Wenn ich mich für einen falschen Weg entscheide, ist das meine Sache. Trifft jedoch jemand anders die Entscheidung, und die Entscheidung schadet mir, dann wird es problematisch.
Ich stimme dir in dem Punkt zu, dass Selbstmord fast immer eine Verzweiflungstat ist. Aber es gehört zu unserer gottgegebenen Freiheit, diese Tat zu vollbringen. Die Freiheit, die uns die Natur gab, darf kein Mensch uns wieder nehmen.
Ich kenne Menschen, die von einem Arzt zwangsweise eingewiesen wurden. Aber keiner von diesen Menschen sagt heute, dass sie über diese Einweisung je dankbar gewesen wären. Eher im Gegenteil. Sie haben Angst sich einem Arzt anzuvertrauen, weil sie befürchten, wieder gegen ihren Willen eingesperrt zu werden.

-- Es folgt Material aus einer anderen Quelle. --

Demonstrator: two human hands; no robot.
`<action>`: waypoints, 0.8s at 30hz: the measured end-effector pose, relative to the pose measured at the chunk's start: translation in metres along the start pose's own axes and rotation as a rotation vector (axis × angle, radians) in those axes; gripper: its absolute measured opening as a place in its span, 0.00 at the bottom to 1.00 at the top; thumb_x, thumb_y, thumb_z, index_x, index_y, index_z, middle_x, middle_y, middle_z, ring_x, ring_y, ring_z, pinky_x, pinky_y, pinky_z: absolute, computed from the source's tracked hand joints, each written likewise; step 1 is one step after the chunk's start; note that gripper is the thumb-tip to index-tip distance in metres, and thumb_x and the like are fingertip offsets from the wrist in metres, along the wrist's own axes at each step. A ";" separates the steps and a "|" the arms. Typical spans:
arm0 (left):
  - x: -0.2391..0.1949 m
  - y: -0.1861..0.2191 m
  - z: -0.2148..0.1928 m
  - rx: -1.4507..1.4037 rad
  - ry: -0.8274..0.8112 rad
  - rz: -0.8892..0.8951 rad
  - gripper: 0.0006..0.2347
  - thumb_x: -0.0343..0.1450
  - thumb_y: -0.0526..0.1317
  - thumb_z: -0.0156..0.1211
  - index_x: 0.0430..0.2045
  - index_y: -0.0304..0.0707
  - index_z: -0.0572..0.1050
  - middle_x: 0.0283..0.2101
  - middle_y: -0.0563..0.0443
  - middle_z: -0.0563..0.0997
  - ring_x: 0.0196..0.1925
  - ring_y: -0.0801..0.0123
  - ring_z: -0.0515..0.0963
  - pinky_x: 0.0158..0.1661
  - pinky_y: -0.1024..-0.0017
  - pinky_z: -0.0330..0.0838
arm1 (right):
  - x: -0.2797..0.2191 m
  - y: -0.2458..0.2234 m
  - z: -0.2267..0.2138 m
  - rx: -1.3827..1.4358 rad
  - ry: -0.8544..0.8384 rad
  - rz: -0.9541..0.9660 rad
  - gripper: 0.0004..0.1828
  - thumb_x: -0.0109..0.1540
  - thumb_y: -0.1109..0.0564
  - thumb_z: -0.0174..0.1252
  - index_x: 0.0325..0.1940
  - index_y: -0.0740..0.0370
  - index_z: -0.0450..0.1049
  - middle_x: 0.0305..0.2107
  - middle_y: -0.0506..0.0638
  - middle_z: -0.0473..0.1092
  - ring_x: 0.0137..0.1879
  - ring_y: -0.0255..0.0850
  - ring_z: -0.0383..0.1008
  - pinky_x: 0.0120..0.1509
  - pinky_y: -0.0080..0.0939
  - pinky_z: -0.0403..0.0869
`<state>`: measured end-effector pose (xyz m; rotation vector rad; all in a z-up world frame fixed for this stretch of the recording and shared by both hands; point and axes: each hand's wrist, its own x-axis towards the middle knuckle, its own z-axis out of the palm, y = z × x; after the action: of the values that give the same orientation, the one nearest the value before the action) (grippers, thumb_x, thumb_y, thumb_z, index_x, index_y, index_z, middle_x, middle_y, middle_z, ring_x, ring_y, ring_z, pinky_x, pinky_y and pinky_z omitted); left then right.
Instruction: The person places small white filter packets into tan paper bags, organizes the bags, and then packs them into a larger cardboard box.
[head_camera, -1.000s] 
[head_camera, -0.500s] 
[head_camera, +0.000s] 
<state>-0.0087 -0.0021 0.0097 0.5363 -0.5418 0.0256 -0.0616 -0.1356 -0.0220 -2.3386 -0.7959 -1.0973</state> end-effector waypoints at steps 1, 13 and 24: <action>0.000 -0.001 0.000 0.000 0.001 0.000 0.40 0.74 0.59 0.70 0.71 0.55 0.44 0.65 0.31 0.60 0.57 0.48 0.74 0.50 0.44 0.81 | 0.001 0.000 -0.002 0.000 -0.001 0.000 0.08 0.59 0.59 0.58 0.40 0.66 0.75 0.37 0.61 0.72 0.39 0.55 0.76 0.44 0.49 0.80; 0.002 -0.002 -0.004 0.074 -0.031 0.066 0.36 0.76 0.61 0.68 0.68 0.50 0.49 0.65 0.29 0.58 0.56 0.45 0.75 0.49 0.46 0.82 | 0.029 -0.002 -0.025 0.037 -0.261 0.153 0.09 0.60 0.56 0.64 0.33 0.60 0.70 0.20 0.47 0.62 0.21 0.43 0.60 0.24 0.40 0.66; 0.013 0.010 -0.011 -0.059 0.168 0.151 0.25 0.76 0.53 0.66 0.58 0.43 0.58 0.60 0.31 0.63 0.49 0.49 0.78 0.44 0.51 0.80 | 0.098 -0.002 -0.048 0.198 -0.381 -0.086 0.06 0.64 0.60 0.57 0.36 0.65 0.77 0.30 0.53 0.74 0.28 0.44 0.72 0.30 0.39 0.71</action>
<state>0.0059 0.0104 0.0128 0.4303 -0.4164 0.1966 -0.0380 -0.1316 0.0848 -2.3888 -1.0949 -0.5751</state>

Auch ich würde mich keinem Arzt mehr anvertrauen.
Das war auch mein Grundgedanke, warum ich diesen Thread eröffnet habe. Ich denke nämlich, dass wann immer man Zwang auf Menschen ausübt, man ihr Vertrauen verliert. Gerade aber für psychisch Kranke ist Vertrauen etwas sehr Wichtiges.
Auch ich würde nicht reglos dastehen, wenn mein Freund von der Brücke springen wollte, mit der Einstellung, dass er doch tun darf, was er will. Ich würde ihn zurückhalten, mit ihm sprechen probieren, gemeinsam mit ihm eine Lösung suchen. Eine Lösung, die auch er akzeptieren will und vor allem akzeptieren kann. Und nicht eine Lösung, die ein Arzt oder sonst wer aufdiktiert.
Aber wenn er sich dennoch das Leben nimmt, dann muss ich mich damit abfinden. Es ist seine Entscheidung. Und es gibt im Leben nun einmal Dinge, die wir nicht kontrollieren können.
Einsperren könnte ich ihn deshalb nicht. Viel zu sehr schätze ich die Freiheit eines jeden Lebewesen. Ich empfinde es als Unrecht jemanden einzusperren, solange dieser jemand niemand anderen gefährdet. Einsperren ist Folter. Einsperren nimmt die Freude am Leben oder schränkt sie zumindest weiter ein. Einsperren ist kein Mittel jemanden zu helfen.